§ Task requirements: Transcribe every line of the entries exactly.

= Beginning of Section =

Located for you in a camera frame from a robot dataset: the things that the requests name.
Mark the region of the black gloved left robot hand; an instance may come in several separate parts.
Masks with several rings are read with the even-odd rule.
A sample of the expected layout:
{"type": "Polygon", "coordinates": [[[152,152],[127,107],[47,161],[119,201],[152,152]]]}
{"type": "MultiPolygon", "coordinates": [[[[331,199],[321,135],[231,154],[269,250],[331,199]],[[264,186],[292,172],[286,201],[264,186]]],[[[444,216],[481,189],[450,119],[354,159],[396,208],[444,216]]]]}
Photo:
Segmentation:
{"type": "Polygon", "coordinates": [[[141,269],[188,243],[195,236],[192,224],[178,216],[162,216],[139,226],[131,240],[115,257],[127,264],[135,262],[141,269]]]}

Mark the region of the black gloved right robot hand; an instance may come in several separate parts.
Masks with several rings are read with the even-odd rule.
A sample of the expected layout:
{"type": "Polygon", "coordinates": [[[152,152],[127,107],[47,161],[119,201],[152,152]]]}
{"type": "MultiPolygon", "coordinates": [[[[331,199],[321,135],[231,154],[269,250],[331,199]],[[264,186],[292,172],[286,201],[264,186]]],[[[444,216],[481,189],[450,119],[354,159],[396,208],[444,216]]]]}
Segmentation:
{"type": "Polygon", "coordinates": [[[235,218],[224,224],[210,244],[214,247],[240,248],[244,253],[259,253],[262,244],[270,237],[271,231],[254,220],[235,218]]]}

= End of Section =

§ Solved exercise:
Located for you in a camera frame from a robot dataset: the things that the requests name.
Mark the region of the black gloved left robot hand; an instance may come in several separate parts.
Masks with several rings are read with the even-odd rule.
A sample of the expected layout:
{"type": "Polygon", "coordinates": [[[152,152],[127,107],[47,161],[119,201],[152,152]]]}
{"type": "MultiPolygon", "coordinates": [[[[331,199],[321,135],[231,154],[269,250],[331,199]],[[264,186],[292,172],[286,201],[264,186]]],[[[444,216],[481,189],[450,119],[354,159],[396,208],[444,216]]]]}
Photo:
Segmentation:
{"type": "Polygon", "coordinates": [[[141,269],[188,243],[195,236],[192,224],[178,216],[162,216],[139,226],[131,240],[115,257],[127,264],[135,262],[141,269]]]}

Mark the region of the black gloved right robot hand; an instance may come in several separate parts.
Masks with several rings are read with the even-odd rule.
A sample of the expected layout:
{"type": "Polygon", "coordinates": [[[152,152],[127,107],[47,161],[119,201],[152,152]]]}
{"type": "MultiPolygon", "coordinates": [[[[331,199],[321,135],[231,154],[269,250],[331,199]],[[264,186],[292,172],[286,201],[264,186]]],[[[444,216],[481,189],[450,119],[354,159],[396,208],[444,216]]]]}
Segmentation:
{"type": "Polygon", "coordinates": [[[235,218],[224,224],[210,244],[214,247],[240,248],[244,253],[259,253],[262,244],[270,237],[271,231],[254,220],[235,218]]]}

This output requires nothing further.